- Instructions to follow
Copy nothing from the entries below except the lines from the one containing "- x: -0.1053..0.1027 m" through the one containing "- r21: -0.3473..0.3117", and copy those exactly.

[Records excerpted from a collection]
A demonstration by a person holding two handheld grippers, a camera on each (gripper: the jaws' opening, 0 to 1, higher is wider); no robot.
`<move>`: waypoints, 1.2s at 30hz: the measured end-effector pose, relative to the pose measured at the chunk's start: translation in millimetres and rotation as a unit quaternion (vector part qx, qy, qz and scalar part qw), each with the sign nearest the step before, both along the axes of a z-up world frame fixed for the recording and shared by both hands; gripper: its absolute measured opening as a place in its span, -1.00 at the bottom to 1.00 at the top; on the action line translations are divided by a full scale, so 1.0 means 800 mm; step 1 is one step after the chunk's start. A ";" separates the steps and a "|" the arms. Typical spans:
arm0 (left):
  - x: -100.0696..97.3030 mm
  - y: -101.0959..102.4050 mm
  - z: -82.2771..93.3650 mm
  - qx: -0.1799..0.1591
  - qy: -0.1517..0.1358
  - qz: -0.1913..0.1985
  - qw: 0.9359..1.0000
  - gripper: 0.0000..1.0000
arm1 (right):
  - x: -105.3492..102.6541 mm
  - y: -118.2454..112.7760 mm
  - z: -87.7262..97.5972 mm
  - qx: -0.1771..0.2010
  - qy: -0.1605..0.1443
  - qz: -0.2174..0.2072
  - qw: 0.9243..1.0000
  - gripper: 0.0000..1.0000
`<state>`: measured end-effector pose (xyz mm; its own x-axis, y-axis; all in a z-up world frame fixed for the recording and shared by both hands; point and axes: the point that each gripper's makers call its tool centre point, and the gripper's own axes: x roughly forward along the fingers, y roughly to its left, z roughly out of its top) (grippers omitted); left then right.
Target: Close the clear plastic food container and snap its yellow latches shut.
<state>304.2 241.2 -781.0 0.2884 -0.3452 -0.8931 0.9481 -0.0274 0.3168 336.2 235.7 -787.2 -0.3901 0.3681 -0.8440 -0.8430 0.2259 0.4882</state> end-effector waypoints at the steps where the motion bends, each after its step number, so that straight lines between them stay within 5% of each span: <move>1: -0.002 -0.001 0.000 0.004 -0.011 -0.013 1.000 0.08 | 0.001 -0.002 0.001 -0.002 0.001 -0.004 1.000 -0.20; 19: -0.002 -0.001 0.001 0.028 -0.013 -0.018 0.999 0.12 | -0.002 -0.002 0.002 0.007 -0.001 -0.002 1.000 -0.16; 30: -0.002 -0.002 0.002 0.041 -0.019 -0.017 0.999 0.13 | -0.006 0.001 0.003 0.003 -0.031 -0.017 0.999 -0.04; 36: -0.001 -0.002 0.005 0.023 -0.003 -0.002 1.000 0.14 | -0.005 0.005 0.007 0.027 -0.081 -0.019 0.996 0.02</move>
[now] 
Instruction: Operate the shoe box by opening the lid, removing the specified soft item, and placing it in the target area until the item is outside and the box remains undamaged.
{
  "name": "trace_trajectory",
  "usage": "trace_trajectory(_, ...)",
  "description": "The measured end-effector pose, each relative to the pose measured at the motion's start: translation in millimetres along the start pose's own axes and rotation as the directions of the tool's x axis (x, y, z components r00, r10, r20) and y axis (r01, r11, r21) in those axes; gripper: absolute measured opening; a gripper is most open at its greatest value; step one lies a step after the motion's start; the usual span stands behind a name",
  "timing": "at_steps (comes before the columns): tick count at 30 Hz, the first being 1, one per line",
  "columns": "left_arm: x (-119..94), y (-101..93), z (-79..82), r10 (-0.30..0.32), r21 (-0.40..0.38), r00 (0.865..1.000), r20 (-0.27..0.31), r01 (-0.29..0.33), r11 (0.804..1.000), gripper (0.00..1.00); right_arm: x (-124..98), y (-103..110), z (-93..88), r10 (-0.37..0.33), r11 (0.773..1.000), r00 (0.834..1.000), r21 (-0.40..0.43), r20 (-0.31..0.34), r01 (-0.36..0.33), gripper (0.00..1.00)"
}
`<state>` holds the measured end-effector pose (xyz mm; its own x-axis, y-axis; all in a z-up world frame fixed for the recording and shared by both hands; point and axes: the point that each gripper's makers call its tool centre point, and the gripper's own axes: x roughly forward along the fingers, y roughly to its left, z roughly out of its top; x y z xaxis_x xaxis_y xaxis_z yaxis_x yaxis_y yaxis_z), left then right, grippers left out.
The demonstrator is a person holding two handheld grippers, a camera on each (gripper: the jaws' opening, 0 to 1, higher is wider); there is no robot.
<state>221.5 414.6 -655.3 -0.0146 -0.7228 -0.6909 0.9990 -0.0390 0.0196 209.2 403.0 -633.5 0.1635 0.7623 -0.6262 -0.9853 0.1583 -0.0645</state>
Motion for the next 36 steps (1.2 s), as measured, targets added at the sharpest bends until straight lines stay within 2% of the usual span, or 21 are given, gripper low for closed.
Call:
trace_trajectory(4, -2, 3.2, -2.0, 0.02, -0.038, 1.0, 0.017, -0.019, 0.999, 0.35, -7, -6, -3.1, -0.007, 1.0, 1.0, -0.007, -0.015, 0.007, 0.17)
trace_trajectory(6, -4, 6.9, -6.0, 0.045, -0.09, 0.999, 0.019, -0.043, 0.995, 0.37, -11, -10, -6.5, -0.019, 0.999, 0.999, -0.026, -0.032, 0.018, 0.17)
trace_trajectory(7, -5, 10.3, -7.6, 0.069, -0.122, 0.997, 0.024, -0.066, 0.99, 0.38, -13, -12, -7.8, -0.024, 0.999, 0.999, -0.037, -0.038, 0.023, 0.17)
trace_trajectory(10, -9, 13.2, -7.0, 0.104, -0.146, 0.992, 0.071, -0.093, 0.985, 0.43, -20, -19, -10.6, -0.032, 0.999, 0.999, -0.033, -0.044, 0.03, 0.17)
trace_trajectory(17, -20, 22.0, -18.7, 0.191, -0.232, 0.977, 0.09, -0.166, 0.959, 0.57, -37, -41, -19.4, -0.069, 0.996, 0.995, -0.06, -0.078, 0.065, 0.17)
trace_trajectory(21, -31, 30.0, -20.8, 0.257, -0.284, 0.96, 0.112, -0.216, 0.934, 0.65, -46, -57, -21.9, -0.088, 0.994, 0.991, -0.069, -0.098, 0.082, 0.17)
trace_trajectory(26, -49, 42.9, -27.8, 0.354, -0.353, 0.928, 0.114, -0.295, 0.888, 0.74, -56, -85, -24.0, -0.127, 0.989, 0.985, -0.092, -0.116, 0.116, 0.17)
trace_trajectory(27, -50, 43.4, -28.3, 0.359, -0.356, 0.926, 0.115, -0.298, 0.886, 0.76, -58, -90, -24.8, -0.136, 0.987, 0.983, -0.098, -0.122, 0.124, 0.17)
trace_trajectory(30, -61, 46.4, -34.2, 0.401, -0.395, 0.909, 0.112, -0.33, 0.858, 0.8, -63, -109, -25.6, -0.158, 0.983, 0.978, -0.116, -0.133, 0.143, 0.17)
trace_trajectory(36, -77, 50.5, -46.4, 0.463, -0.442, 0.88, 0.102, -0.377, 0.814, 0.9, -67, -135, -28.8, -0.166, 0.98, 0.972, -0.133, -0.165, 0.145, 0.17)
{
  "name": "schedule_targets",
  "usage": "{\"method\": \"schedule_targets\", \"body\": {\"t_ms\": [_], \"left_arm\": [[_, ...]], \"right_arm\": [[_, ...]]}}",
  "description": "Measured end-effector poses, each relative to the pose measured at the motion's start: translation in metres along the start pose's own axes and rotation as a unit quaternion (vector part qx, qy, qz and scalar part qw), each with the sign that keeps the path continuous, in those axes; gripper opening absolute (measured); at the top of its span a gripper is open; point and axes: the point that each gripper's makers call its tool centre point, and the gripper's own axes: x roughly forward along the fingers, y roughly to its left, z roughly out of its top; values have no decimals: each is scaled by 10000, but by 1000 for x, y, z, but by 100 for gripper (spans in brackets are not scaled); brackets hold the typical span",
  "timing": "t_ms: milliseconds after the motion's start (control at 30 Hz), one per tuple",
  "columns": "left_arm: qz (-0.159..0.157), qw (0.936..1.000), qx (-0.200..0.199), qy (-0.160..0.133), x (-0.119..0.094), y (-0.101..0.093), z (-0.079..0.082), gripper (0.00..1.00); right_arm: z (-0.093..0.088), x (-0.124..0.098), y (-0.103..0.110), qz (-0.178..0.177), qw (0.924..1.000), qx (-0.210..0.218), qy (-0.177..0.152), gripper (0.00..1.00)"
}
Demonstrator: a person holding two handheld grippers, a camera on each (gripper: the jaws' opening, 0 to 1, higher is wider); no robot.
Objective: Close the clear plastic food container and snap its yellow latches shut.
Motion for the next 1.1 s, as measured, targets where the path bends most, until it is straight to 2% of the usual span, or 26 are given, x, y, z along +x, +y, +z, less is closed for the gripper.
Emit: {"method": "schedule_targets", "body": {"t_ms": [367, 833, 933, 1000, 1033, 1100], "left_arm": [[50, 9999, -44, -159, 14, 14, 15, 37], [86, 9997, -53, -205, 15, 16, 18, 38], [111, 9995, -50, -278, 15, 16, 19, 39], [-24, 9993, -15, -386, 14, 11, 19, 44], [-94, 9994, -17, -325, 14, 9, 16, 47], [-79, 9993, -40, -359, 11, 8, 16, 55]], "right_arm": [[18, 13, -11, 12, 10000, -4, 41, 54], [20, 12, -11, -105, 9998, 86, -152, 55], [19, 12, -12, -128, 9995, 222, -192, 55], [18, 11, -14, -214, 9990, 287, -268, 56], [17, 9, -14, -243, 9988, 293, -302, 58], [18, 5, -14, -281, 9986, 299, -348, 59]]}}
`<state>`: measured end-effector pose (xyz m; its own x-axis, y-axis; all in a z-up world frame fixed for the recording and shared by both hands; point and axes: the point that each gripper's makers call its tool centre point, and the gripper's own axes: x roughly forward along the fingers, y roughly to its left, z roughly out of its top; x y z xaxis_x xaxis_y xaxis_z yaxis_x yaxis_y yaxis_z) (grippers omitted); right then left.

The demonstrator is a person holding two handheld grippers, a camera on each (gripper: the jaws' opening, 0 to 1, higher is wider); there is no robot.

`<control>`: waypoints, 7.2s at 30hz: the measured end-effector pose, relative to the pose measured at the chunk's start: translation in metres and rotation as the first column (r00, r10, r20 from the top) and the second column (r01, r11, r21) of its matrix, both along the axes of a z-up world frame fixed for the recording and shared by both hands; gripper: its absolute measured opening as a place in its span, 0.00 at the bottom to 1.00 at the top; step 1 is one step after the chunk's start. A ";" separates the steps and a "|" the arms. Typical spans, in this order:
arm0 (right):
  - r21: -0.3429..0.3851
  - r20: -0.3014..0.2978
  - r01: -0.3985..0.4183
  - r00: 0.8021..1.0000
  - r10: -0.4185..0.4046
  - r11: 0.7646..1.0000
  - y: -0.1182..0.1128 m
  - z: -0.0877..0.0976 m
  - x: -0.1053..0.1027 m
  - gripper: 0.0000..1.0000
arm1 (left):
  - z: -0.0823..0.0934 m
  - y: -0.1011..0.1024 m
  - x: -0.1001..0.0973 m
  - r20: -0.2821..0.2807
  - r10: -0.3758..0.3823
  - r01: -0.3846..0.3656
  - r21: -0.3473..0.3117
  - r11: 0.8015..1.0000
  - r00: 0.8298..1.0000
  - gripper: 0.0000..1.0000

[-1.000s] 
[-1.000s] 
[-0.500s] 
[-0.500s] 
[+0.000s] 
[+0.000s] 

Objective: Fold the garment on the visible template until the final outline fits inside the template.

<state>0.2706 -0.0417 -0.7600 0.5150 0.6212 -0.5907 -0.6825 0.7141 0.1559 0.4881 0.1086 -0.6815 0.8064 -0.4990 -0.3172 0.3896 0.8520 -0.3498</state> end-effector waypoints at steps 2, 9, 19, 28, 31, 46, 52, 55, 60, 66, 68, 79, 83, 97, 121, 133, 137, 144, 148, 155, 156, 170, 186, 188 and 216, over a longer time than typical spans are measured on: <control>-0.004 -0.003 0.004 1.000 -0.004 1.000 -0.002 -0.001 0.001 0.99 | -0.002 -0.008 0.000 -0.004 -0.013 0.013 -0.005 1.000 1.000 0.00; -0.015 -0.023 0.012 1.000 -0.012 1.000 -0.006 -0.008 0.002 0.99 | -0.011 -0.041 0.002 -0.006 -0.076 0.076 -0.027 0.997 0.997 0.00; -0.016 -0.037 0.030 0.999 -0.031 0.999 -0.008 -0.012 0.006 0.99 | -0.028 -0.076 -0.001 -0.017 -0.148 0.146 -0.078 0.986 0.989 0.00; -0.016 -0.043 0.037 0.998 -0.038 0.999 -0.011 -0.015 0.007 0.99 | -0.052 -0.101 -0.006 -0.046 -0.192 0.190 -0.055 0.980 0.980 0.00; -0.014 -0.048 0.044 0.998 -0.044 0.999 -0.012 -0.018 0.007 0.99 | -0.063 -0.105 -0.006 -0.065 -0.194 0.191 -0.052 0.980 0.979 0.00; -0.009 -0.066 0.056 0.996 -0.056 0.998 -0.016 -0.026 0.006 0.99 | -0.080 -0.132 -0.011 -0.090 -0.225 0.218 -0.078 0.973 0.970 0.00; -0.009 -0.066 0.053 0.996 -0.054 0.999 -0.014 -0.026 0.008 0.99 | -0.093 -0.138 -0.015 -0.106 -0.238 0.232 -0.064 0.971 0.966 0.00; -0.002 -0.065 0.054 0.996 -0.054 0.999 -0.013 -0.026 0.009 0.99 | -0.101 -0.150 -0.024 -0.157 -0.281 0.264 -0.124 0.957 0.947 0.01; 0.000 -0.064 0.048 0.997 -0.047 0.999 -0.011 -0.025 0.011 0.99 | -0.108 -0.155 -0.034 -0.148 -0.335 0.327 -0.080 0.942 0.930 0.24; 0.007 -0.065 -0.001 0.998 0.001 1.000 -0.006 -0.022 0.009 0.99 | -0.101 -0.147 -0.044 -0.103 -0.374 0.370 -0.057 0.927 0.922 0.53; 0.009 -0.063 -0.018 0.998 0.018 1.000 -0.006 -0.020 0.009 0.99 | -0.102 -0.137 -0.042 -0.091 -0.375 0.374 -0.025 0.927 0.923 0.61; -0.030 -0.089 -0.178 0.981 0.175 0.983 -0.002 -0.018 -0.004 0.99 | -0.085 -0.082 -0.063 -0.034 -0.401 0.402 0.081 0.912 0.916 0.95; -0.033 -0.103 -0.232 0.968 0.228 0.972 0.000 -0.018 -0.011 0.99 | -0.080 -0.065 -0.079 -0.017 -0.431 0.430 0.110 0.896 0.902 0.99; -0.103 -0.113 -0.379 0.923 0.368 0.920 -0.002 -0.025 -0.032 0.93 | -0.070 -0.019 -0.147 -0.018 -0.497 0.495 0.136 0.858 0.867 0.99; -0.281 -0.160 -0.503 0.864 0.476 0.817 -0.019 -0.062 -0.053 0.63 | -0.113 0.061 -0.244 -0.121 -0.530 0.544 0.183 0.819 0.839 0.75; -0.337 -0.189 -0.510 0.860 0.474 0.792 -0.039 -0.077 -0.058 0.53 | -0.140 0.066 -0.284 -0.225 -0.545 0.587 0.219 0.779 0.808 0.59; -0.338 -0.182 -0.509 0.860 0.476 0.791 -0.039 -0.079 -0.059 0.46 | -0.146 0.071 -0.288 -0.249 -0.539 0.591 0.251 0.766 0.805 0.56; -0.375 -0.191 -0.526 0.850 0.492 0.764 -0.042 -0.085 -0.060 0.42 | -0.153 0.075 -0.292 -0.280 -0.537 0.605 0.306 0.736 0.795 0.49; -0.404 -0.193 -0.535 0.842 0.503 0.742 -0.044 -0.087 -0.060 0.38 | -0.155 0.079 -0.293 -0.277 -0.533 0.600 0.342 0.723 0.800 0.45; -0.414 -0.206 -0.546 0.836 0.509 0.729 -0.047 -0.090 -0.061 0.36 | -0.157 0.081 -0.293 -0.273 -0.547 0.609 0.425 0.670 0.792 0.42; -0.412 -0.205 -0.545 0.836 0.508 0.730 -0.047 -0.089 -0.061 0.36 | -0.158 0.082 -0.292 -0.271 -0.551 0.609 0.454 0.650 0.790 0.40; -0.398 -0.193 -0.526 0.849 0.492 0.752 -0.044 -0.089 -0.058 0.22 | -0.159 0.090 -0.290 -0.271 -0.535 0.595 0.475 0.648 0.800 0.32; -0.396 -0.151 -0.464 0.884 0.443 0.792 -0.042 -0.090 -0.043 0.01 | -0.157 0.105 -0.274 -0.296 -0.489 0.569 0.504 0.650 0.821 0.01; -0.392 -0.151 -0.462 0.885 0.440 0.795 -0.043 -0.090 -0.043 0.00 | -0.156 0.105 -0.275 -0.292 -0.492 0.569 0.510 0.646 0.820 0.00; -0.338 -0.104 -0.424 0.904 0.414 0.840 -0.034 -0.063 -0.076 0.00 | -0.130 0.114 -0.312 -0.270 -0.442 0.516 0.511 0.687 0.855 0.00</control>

- Task solution
  - x: -0.1053..0.1027 m
  - gripper: 0.0000..1.0000
arm1 (left):
  - z: -0.0823..0.0934 m
  - y: -0.1011..0.1024 m
  - x: -0.1001..0.0973 m
  - r20: -0.2821..0.2807
  - r10: -0.3758..0.3823
  - r01: -0.3846..0.3656
  - r21: -0.3473..0.3117

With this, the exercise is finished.